Six miles into his hike he came across a family who had been hiking in the canyon.
They gave him some cookies and water and quickly alerted the authorities.
Officials had already been searching the area by helicopter but were unable to
spot Ralston as he was trapped below the surface of the canyon. Four hours after
amputating his arm Ralston was finally rescued by medics. They believed that
Ralston only had a few minutes left before he would have bled to death.
Ralston’s severed arm and hand were retrieved by Park Rangers following his
rescue. The hand and arm were cremated and six months later, on his 28th
birthday, Ralston returned to Blue John Canyon and
scattered the ashes where he felt they belonged. The dream that inspired his
incredible escape turned out to be true. Ralston is now a proud father of two and
in 2005 became the first person to climb all 59 of Colorado’s “fourteeners”s, alone
and in the snow… Not a bad feat for only having one hand.
Number 1… Ada blackjack. Ada Blackjack was an Alaskan native and member of the
indigenous Inupiat tribe when she was hired by Canadian Vilhjalmur Stefansson
to work as a seamstress and cook, on an expedition to the Wrangel islands
for the British Empire. Although Ada was Inupiat, she didn’t have any knowledge of
hunting or survival skills and had a crippling fear of polar bears. She was
raised by Methodist missionaries who taught her housekeeping, sewing, cooking
and English for studying the Bible. Initially Steffansson had promised Ada
that other Alaskan Natives would be in the party, so she had many misgivings
when she discovered she’d be shipping out alone with four men; Alan Crawford,
Lorne Knight, Fred Maurer, and Milton Galle, along with the ship’s cat Victoria. The
promised salary of $50 a month was too good to pass up, as the odd jobs of
housekeeping and sewing she was picking up in Nome, Alaska weren’t enough to care
for her and her sick son. On September 9th 1921 Blackjack boarded
the ‘Silver Wave’ with the four men and Victoria and with only enough provisions
for six months. Steffansson has assured the crew that there would be sufficient
game to augment their stores until the following year when a ship would be
there to pick them up. For the first year the crew was fairly successful with
their traps and hunting but as summer came to an end the once plentiful game
disappeared and the pack ice closed in with no sign of a ship. Unbeknownst to
the party, the Teddy Bear, the ship charted to pick them up, had been forced
to turn back due to impenetrable ice. As the weather turned, the expedition faced
the reality that they’re inadequate stores would have to last another year.

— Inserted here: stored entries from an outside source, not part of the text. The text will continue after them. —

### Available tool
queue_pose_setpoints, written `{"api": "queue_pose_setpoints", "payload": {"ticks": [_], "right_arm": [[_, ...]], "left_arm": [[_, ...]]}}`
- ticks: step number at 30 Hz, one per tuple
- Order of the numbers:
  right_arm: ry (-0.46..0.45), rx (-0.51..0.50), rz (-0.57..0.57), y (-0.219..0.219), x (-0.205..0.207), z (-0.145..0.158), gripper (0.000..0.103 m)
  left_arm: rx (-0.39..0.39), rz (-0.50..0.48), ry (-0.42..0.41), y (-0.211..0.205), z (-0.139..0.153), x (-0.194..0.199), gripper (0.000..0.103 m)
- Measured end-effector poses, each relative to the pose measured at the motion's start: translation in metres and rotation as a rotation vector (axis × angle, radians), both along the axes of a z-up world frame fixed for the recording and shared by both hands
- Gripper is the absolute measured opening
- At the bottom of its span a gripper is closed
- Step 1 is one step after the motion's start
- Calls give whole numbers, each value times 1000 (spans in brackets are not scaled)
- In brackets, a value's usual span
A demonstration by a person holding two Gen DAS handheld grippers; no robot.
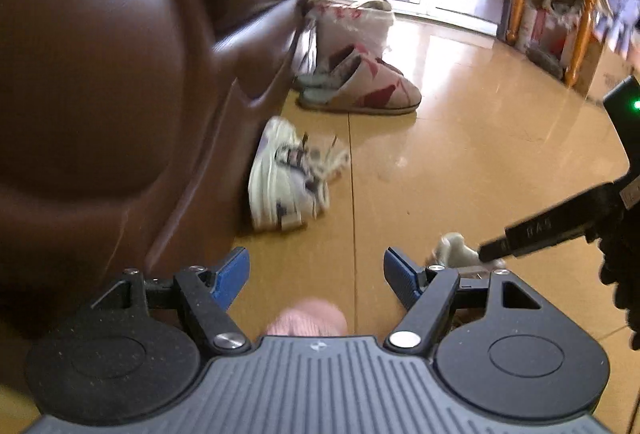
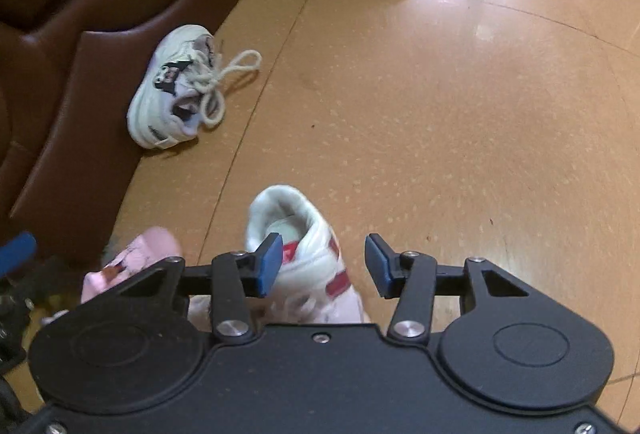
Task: Organize scattered shoes
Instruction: 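Grasp a cartoon-print sneaker with the left tool while the right tool grasps a red-lined shoe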
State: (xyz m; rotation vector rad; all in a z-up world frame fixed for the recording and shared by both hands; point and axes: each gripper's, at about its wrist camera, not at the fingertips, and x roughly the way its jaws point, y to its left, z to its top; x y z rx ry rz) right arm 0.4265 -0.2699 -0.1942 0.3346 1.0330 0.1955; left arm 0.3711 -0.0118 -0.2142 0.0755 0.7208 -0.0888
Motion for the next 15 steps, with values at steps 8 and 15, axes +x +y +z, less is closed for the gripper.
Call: {"api": "queue_pose_setpoints", "payload": {"ticks": [8,15], "right_arm": [[29,73,38,-1,19,-33,48],[10,74,80,1,22,-35,47]], "left_arm": [[250,49,-61,-35,-35,76,74],[431,38,10,-50,-84,135,74]]}}
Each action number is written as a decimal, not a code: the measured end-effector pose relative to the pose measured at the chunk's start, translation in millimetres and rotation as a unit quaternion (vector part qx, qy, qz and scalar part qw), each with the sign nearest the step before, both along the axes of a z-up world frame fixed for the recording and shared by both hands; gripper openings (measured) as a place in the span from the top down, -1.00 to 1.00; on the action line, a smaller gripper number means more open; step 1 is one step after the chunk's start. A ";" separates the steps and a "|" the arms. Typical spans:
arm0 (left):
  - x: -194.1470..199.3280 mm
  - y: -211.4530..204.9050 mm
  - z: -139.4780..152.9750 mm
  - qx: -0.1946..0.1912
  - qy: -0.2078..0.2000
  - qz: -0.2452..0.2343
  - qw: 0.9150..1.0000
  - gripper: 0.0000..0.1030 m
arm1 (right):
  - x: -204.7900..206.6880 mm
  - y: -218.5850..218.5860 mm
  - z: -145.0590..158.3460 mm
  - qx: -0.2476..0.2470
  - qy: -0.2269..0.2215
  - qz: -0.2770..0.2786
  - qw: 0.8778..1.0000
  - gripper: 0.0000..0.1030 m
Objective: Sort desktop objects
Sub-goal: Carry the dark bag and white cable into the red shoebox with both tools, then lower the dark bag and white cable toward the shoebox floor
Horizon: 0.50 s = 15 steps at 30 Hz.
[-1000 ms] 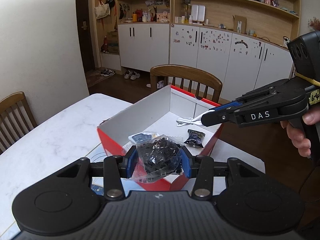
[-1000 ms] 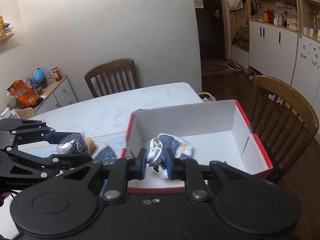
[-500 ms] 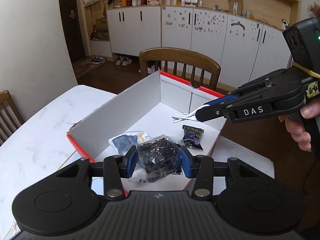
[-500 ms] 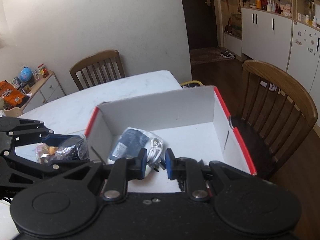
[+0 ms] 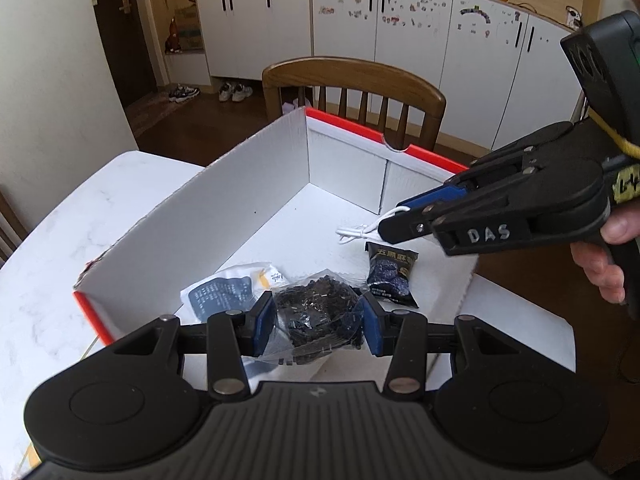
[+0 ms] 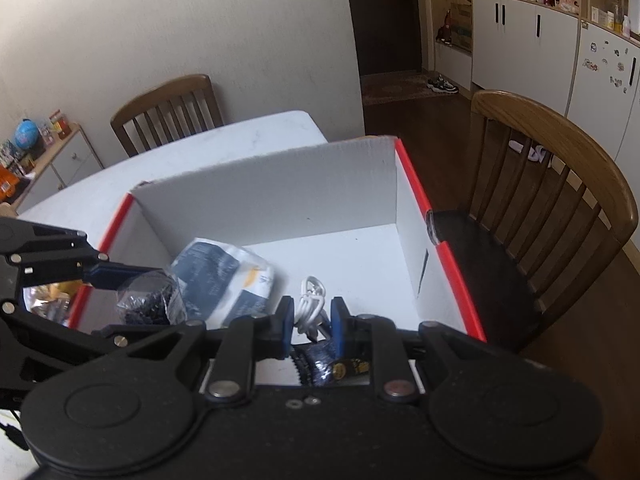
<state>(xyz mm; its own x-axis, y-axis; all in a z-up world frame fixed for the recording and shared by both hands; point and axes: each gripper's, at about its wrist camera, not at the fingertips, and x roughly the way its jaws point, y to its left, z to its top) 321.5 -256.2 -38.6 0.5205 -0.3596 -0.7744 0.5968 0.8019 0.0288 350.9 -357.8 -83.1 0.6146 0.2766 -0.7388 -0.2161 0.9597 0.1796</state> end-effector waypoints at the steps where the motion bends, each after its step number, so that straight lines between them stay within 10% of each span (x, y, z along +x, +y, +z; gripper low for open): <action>1: 3.4 -2.1 -2.1 0.003 0.003 0.001 1.000 0.15 | 2.9 -0.2 -2.7 -0.002 0.002 0.001 1.000 0.64; 15: 42.5 -15.9 -27.5 0.031 0.046 0.027 0.998 0.15 | 24.4 1.0 -24.6 -0.015 0.014 0.012 1.000 0.65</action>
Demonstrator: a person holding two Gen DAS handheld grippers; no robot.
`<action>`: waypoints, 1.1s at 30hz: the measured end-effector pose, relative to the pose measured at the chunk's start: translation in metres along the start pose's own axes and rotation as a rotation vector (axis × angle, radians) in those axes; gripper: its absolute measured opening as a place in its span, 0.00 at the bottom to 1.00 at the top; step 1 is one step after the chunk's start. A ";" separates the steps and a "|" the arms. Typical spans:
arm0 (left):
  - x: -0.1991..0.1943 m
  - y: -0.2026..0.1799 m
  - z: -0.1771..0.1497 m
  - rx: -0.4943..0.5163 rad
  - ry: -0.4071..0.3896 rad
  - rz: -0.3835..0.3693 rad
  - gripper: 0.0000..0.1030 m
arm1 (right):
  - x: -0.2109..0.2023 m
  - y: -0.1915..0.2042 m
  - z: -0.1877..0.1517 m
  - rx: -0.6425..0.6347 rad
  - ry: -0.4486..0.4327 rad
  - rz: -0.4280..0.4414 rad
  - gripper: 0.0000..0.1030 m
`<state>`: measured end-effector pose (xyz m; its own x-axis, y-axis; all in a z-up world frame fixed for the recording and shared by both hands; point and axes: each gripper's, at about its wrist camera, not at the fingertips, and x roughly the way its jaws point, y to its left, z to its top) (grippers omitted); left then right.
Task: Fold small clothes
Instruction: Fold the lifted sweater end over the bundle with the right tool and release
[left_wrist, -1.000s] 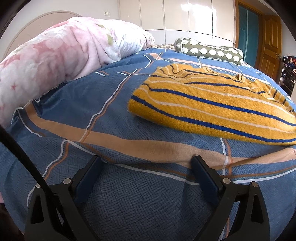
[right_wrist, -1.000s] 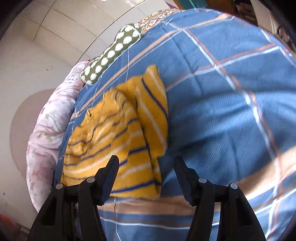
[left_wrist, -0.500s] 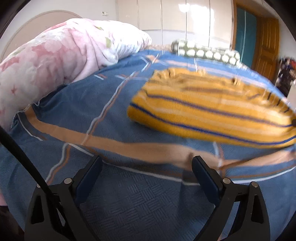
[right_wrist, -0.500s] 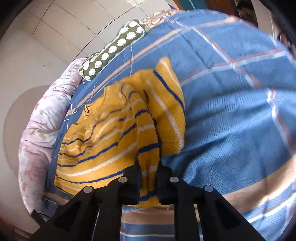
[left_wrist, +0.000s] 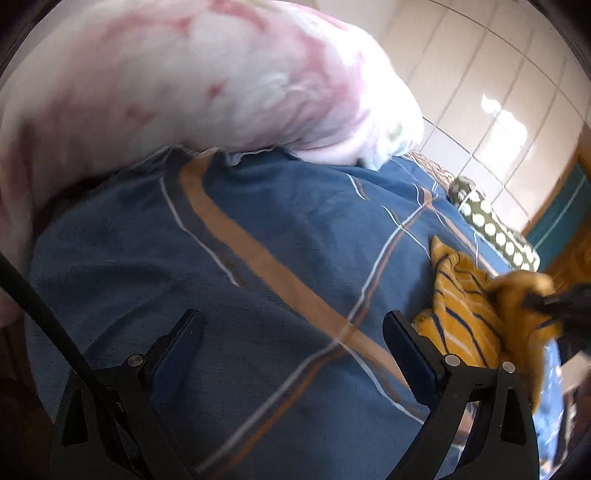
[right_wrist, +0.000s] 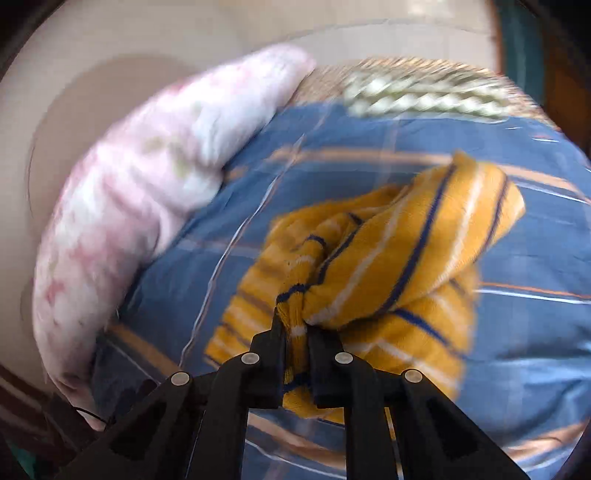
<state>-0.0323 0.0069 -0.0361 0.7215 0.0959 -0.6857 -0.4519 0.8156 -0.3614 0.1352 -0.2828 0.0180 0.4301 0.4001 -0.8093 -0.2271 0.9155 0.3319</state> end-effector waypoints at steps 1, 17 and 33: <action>-0.001 0.001 -0.001 -0.003 -0.002 -0.003 0.94 | 0.016 0.006 0.000 -0.003 0.028 -0.003 0.10; 0.001 0.001 -0.003 0.002 0.015 -0.023 0.94 | 0.038 0.047 -0.010 -0.113 0.114 0.122 0.11; 0.005 -0.002 -0.003 0.014 0.022 -0.021 0.94 | 0.065 0.061 -0.029 -0.412 0.070 -0.370 0.08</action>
<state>-0.0292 0.0038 -0.0403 0.7193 0.0660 -0.6916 -0.4291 0.8251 -0.3676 0.1242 -0.2023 -0.0284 0.4898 0.0388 -0.8710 -0.4008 0.8972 -0.1855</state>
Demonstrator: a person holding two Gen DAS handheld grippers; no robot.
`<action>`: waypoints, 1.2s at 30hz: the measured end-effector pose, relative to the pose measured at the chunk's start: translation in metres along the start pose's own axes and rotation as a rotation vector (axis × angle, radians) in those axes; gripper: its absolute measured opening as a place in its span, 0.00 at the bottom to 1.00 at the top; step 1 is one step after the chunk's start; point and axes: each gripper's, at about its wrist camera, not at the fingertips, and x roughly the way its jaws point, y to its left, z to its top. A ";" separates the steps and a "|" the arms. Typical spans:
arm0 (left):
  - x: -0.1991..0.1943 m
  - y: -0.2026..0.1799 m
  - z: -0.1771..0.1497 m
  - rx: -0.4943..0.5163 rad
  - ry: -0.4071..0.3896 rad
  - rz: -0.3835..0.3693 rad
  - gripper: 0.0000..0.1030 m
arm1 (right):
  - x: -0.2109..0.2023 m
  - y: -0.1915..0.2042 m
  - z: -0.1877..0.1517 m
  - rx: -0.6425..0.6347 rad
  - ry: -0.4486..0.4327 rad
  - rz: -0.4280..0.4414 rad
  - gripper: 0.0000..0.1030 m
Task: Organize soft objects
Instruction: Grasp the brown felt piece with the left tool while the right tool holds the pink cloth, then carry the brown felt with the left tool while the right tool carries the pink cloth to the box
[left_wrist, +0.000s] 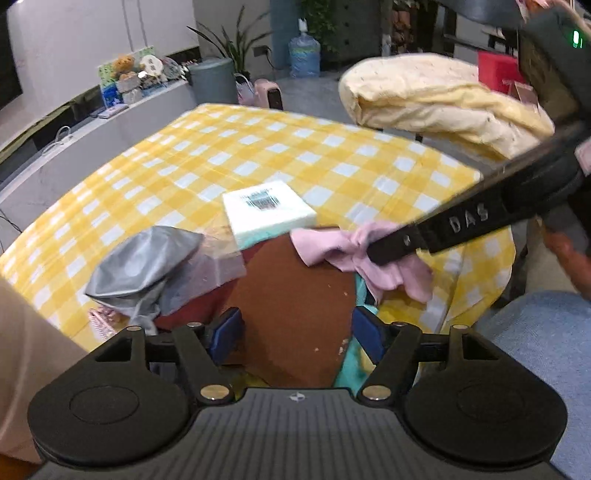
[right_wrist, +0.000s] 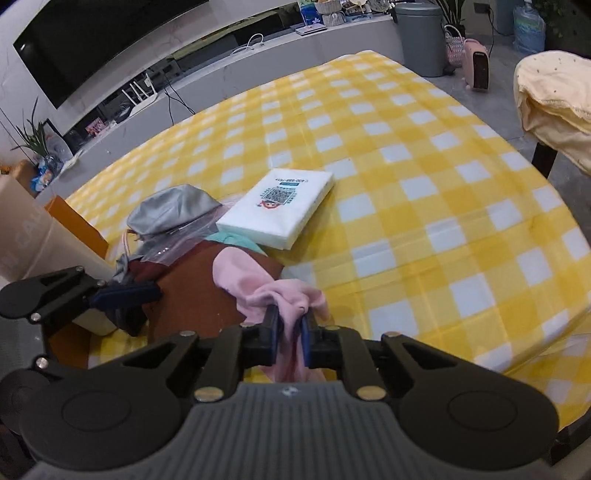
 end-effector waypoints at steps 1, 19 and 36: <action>0.002 -0.003 -0.001 0.007 0.011 0.002 0.81 | 0.002 0.000 0.001 0.000 0.003 -0.004 0.11; -0.003 0.009 0.008 -0.054 0.031 0.038 0.10 | 0.005 0.002 -0.003 -0.039 0.006 -0.113 0.12; -0.073 0.007 0.021 -0.153 -0.111 0.074 0.08 | -0.031 0.016 -0.016 -0.039 -0.096 -0.098 0.08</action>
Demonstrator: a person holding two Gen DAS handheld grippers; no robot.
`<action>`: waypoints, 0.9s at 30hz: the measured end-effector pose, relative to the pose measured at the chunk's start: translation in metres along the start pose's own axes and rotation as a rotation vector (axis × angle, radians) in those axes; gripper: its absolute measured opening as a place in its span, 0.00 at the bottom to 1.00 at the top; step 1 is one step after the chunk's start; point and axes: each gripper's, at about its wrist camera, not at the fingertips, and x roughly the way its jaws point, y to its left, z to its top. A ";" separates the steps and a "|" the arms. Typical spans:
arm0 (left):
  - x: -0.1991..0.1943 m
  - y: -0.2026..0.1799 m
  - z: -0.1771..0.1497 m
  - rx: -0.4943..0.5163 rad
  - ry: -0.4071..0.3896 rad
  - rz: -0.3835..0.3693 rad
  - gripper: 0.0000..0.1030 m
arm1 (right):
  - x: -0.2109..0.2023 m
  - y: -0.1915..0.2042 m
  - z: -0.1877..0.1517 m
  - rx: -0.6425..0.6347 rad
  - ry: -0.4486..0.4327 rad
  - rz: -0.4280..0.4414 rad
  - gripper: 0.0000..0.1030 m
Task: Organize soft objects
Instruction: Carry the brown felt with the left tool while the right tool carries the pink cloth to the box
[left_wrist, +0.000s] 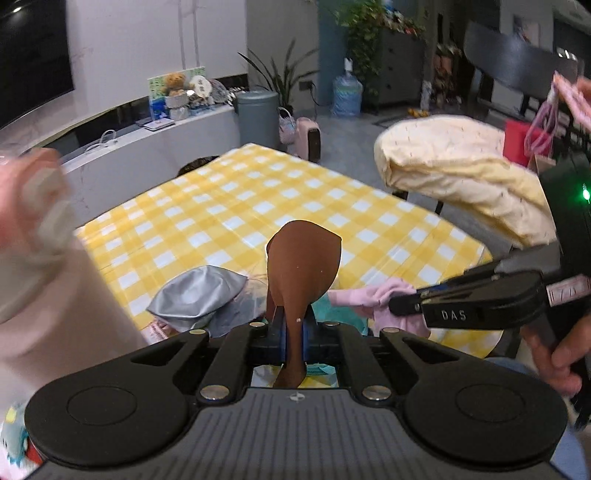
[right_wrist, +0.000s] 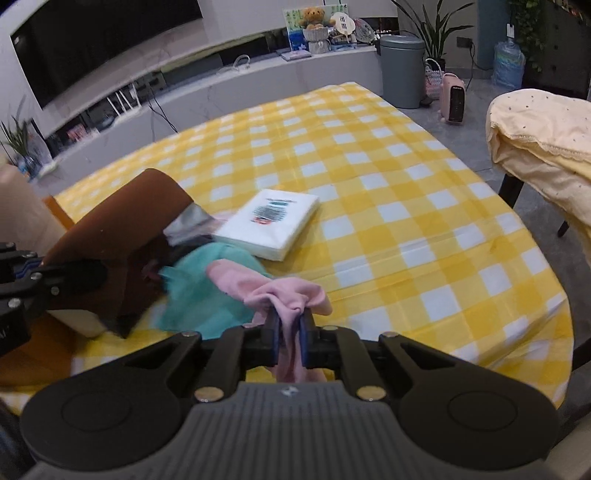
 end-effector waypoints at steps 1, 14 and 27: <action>-0.005 0.001 0.000 -0.012 -0.008 0.000 0.08 | -0.006 0.002 -0.001 0.000 -0.013 0.013 0.08; -0.082 0.014 -0.016 -0.130 -0.098 -0.017 0.08 | -0.075 0.041 -0.001 -0.008 -0.090 0.144 0.08; -0.169 0.064 -0.058 -0.241 -0.193 0.101 0.08 | -0.112 0.140 -0.011 -0.164 -0.087 0.325 0.08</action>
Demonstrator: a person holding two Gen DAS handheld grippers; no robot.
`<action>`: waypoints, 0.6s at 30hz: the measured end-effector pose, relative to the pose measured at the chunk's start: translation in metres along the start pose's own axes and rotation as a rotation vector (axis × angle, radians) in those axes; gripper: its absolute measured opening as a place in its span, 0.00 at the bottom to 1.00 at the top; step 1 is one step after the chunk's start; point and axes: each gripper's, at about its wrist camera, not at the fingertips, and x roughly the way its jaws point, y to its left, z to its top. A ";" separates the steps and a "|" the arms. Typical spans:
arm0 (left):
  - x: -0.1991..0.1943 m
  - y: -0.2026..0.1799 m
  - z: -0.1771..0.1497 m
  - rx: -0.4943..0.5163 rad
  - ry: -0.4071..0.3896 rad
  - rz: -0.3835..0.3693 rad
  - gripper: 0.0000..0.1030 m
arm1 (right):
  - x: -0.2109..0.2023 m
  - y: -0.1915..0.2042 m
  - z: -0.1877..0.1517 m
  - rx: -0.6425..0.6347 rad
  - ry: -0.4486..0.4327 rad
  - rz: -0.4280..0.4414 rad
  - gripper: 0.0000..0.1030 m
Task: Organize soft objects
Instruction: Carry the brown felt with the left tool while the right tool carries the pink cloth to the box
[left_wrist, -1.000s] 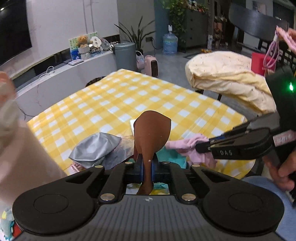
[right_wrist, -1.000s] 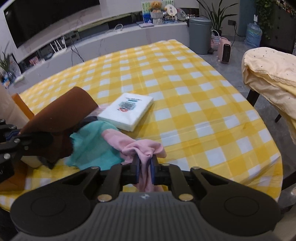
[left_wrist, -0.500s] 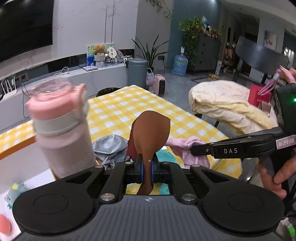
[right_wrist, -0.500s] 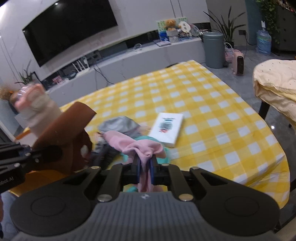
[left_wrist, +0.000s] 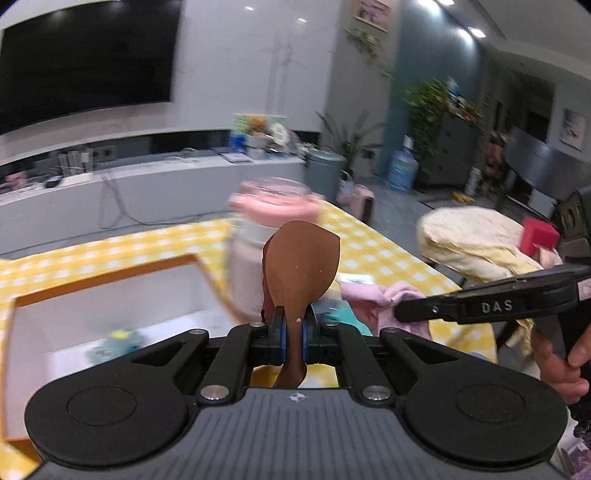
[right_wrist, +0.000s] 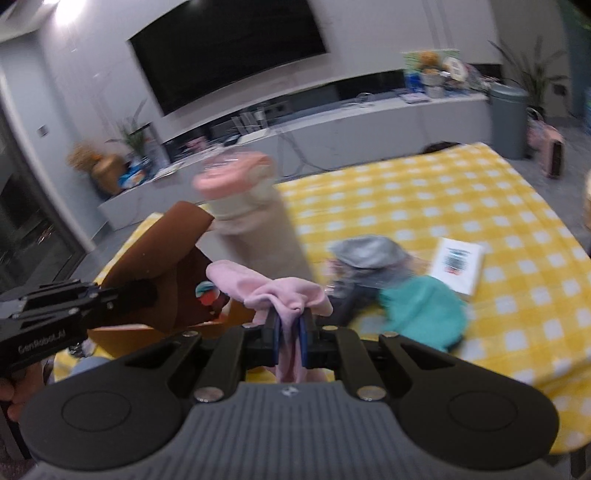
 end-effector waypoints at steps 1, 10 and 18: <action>-0.007 0.007 -0.001 -0.012 -0.011 0.020 0.08 | 0.004 0.011 0.003 -0.023 0.004 0.015 0.08; -0.038 0.075 -0.003 -0.143 -0.039 0.204 0.08 | 0.042 0.092 0.027 -0.196 0.015 0.109 0.08; -0.009 0.133 -0.013 -0.356 0.081 0.172 0.08 | 0.120 0.138 0.030 -0.301 0.135 0.058 0.08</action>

By the beginning of 1923 the situation had turned dire. The party was starving
and the temperatures hovered around minus 48 degrees Celsius and Knight was
extremely ill with scurvy. On January 28th 1923, Crawford, Maurer and Galle made
the decision to set out on foot across the ice to Siberia in search of help
leaving Black Jack to care for Knight. The four men were never found or seen again.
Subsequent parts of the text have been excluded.